About this exercise: In the records below, find the line that contains "left finger, that would be most helpful." and the line that contains "white cabinet -> outlines, every instance", then retype exactly those two lines and every line between them.

Records excerpted from a collection:
== Segment start ==
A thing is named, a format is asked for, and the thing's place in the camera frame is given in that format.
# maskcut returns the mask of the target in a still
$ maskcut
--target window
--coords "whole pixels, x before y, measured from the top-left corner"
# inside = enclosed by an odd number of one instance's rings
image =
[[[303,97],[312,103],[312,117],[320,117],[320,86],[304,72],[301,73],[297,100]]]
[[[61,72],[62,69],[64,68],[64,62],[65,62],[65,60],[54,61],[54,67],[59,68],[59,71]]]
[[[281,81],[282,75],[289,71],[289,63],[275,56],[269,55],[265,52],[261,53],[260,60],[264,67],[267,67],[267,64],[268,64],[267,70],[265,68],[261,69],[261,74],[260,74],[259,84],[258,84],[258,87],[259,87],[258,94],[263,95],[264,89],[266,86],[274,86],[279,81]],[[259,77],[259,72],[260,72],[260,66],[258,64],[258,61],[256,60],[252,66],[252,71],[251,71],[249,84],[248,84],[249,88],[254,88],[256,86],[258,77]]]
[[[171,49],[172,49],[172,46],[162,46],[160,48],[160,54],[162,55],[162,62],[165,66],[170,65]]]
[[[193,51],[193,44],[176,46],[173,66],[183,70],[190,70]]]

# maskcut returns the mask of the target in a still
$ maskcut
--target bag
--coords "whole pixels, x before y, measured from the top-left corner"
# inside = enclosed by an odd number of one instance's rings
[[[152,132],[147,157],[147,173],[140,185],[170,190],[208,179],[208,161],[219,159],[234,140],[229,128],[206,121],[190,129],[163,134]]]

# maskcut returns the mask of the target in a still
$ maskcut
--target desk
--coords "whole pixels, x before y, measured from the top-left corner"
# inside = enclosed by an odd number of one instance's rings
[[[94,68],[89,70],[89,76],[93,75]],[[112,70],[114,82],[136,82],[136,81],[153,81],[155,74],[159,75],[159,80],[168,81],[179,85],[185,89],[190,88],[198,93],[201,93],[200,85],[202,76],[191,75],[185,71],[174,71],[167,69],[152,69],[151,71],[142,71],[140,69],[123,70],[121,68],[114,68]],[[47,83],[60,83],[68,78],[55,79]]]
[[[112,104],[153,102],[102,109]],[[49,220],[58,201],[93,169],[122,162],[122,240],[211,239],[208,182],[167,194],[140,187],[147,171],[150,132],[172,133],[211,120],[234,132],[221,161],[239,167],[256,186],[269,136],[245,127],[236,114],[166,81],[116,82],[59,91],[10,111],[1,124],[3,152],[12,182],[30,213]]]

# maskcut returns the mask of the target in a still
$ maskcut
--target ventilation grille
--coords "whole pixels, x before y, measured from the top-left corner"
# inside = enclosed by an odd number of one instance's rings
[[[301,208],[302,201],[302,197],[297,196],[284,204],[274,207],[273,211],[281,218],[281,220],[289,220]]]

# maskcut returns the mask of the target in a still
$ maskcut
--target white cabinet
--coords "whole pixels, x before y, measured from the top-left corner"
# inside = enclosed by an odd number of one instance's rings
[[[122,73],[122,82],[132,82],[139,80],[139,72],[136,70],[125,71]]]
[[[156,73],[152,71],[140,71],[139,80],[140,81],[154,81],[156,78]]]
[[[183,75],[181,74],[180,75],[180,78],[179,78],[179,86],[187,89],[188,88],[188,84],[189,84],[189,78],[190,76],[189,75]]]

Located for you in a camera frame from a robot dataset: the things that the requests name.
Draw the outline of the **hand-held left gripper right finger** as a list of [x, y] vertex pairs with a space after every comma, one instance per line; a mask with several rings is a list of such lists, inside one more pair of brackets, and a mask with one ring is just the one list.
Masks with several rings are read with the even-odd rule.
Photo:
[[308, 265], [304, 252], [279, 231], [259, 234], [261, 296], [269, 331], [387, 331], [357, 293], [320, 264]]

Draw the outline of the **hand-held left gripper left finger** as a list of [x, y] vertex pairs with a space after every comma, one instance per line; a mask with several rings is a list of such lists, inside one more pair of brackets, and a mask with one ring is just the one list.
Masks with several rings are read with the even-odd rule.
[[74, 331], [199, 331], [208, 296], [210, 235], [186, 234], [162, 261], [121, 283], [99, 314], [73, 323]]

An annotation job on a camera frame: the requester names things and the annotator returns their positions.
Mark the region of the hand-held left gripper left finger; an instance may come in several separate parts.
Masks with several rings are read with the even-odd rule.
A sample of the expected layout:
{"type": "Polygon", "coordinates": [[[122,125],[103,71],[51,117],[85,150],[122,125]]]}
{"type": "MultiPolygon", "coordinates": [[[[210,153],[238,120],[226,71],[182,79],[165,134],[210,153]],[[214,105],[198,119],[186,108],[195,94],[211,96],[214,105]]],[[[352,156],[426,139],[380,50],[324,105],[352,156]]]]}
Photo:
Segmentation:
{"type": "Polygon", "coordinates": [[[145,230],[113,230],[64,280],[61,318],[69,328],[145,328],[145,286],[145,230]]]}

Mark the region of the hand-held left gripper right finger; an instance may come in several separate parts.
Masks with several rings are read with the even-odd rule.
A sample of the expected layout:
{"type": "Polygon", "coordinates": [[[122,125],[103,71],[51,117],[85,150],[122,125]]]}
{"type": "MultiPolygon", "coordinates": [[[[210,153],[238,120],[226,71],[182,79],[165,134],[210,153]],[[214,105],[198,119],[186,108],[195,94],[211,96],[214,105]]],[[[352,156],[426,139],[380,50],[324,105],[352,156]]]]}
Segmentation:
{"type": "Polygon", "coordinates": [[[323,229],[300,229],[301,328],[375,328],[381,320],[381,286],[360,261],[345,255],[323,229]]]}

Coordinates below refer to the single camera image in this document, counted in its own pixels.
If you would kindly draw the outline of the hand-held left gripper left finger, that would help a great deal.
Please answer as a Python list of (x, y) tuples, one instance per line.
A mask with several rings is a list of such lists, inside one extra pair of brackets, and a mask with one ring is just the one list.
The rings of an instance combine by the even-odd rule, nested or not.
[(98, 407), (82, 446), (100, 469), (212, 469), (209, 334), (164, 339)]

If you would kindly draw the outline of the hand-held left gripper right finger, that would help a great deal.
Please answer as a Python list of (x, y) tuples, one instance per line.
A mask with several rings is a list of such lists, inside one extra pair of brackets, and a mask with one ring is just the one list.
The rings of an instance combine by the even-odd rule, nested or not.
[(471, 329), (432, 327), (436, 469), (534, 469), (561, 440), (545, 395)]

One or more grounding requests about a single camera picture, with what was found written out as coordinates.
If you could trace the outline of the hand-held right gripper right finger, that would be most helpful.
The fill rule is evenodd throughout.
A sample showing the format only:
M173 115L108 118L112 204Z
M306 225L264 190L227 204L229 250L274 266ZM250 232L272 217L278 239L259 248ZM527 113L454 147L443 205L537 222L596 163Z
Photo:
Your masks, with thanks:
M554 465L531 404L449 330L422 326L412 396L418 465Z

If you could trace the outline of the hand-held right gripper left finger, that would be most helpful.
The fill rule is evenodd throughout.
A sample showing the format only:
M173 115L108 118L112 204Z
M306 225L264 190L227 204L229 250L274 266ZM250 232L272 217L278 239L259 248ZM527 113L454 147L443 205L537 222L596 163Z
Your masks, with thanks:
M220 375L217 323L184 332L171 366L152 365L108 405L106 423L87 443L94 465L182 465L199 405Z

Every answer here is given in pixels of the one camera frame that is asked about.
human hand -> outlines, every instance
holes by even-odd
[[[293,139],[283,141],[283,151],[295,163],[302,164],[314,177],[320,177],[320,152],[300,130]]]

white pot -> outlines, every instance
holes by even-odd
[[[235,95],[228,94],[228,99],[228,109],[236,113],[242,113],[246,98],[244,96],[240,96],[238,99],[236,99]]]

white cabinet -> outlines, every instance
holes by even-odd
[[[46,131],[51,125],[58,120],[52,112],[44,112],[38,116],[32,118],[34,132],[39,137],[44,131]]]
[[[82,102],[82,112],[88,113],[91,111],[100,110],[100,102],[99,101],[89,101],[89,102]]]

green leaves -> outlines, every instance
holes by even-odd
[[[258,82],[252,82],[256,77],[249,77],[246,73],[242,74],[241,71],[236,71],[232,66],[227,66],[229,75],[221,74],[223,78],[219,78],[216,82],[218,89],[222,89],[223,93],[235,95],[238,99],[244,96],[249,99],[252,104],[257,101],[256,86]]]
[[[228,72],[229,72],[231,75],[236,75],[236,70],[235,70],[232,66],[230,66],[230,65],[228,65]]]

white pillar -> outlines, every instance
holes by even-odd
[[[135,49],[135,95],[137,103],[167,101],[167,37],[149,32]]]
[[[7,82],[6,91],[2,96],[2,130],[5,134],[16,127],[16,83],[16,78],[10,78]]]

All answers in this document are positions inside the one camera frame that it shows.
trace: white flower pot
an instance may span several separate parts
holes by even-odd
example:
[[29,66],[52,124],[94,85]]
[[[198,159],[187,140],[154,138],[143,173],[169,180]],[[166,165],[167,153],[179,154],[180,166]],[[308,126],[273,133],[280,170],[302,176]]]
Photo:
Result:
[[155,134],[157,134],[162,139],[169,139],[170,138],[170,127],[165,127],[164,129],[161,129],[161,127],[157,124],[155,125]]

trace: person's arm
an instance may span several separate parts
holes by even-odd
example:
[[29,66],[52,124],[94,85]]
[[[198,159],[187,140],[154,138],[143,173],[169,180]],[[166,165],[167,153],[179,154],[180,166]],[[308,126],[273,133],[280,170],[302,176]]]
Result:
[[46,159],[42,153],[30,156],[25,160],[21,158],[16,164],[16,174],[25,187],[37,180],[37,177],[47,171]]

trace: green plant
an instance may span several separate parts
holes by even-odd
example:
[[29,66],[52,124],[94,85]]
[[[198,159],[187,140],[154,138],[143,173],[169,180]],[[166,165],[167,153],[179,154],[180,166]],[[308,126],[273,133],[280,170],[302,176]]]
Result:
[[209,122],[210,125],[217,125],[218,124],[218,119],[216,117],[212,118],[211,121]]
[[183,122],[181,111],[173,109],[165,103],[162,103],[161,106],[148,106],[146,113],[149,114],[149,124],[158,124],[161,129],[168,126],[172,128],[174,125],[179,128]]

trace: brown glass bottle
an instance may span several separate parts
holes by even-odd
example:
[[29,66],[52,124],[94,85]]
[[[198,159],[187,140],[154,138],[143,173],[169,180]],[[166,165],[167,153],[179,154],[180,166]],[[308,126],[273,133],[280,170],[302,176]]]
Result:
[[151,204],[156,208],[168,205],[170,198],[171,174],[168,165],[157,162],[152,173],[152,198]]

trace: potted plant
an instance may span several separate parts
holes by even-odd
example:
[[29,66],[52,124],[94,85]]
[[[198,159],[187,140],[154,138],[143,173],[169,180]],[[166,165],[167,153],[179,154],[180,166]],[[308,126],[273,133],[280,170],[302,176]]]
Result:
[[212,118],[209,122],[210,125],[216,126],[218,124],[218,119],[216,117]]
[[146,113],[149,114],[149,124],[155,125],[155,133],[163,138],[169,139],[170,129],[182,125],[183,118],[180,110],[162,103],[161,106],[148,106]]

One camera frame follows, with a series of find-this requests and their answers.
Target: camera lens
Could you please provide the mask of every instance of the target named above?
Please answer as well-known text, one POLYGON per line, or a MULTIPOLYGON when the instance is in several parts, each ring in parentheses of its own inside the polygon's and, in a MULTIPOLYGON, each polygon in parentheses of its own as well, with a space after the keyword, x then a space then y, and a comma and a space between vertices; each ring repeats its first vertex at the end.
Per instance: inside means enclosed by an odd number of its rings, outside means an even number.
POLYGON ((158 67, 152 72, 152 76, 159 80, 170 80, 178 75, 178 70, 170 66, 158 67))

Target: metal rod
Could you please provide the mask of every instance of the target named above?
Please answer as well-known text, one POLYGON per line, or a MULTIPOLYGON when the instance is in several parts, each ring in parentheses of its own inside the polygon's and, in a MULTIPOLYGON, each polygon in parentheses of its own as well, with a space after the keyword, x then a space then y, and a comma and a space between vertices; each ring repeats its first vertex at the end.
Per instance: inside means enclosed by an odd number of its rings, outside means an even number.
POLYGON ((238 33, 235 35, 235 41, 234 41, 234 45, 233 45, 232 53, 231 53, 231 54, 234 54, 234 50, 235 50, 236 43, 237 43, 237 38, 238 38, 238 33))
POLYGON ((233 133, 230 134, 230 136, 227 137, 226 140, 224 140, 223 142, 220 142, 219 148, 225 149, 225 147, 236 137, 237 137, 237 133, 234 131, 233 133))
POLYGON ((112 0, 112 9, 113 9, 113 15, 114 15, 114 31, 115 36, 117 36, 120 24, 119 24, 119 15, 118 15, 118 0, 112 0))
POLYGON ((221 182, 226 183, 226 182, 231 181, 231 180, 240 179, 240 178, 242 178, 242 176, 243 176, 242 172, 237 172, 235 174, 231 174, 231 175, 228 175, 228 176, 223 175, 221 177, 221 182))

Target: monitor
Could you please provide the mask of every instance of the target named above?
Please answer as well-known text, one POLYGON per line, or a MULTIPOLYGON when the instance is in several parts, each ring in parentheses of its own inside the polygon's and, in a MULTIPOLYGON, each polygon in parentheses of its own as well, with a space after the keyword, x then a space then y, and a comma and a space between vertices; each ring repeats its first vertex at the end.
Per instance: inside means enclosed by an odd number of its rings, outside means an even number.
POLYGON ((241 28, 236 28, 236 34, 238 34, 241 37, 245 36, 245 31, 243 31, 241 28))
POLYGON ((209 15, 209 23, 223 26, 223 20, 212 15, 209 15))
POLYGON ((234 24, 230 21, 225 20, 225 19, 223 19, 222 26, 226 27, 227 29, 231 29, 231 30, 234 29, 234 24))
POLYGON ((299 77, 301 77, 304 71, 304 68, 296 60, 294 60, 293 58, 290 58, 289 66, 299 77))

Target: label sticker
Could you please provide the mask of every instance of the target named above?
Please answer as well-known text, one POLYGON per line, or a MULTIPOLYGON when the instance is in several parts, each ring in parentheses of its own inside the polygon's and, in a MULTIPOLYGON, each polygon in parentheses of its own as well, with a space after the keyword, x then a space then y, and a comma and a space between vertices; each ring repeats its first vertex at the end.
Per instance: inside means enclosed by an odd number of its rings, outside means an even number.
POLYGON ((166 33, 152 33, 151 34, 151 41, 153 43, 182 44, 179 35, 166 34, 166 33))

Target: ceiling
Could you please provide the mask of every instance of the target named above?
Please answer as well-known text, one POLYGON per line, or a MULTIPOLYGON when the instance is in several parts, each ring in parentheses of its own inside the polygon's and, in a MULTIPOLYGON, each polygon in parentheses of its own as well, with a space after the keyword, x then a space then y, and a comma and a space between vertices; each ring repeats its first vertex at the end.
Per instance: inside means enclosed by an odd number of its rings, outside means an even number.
== Segment end ==
Solution below:
If you could trace the outline of the hand-held right gripper left finger, that would be most helpful.
The fill rule is evenodd throughout.
A sample showing the format only:
M173 115L108 118L112 204Z
M306 225L264 190L227 204L229 250L274 266ZM250 232L272 217L278 239L259 248ZM527 113L454 147L443 205L537 222L596 163Z
Your masks, with thanks:
M220 375L217 323L184 332L171 366L152 365L108 405L106 423L87 443L94 465L182 465L199 405Z

Every answer here is given in pixels of the one camera frame that is asked about.
human hand -> outlines, every instance
holes by even-odd
[[[293,139],[283,141],[283,151],[295,163],[302,164],[314,177],[320,177],[320,152],[300,130]]]

white pot -> outlines, every instance
holes by even-odd
[[[235,95],[228,94],[228,99],[228,109],[236,113],[242,113],[246,98],[244,96],[240,96],[238,99],[236,99]]]

white cabinet -> outlines, every instance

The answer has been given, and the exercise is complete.